■ **WHAT IS NEEDED**:
Search term "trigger": please show all lines in the listing that contain it.

■ **SOURCE DATA**:
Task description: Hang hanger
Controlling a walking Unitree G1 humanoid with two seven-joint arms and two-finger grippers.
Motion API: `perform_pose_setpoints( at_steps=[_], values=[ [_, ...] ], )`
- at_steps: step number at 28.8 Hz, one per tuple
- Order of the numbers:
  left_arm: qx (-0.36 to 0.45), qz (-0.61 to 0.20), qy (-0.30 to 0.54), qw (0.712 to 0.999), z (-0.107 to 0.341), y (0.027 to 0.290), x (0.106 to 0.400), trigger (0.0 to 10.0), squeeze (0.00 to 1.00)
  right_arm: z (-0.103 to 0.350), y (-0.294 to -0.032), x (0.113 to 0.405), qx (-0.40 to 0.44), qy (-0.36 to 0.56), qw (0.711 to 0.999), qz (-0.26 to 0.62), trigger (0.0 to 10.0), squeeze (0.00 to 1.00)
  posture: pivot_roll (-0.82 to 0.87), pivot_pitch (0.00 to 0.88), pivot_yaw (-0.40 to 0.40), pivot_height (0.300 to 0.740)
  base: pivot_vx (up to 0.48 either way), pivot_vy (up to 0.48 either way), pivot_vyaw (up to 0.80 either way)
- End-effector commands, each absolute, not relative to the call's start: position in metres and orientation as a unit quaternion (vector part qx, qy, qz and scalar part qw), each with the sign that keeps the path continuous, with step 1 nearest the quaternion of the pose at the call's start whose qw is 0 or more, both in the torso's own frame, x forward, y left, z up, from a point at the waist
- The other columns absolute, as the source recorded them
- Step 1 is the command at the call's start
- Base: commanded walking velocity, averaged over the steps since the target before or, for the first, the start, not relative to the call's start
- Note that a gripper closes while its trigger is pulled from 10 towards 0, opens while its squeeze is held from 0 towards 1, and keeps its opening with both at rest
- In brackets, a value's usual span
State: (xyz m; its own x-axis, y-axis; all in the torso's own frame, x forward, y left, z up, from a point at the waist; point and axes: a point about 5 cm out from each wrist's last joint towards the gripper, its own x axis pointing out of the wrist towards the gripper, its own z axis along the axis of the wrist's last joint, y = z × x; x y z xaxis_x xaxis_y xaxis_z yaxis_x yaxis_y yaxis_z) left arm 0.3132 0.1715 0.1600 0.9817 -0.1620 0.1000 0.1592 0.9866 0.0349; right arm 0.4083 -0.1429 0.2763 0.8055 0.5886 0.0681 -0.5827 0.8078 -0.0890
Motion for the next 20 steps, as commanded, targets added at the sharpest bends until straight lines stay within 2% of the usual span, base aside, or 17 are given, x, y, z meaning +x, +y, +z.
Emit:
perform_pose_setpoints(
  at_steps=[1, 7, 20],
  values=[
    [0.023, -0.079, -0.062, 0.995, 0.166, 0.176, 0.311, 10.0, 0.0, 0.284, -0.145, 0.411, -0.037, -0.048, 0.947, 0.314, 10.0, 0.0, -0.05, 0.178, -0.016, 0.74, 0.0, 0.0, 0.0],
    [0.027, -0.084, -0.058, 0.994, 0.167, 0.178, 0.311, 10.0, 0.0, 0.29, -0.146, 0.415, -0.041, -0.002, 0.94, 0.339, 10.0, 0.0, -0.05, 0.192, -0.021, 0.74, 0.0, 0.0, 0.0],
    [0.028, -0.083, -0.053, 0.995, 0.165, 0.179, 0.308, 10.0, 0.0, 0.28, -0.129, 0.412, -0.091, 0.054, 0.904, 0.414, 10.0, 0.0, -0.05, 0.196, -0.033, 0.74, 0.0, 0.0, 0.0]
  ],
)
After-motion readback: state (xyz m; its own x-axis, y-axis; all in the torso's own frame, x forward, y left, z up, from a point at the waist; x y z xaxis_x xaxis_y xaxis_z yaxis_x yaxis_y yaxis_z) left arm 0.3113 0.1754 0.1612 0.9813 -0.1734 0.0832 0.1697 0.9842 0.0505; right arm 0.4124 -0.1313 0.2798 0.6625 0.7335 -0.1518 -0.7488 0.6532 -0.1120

■ **EXERCISE RESULT**:
  left_arm: qx (-0.36 to 0.45), qz (-0.61 to 0.20), qy (-0.30 to 0.54), qw (0.712 to 0.999), z (-0.107 to 0.341), y (0.027 to 0.290), x (0.106 to 0.400), trigger (0.0 to 10.0), squeeze (0.00 to 1.00)
  right_arm: z (-0.103 to 0.350), y (-0.294 to -0.032), x (0.113 to 0.405), qx (-0.40 to 0.44), qy (-0.36 to 0.56), qw (0.711 to 0.999), qz (-0.26 to 0.62), trigger (0.0 to 10.0), squeeze (0.00 to 1.00)
- Note that a gripper closes while its trigger is pulled from 10 towards 0, opens while its squeeze is held from 0 towards 1, and keeps its opening with both at rest

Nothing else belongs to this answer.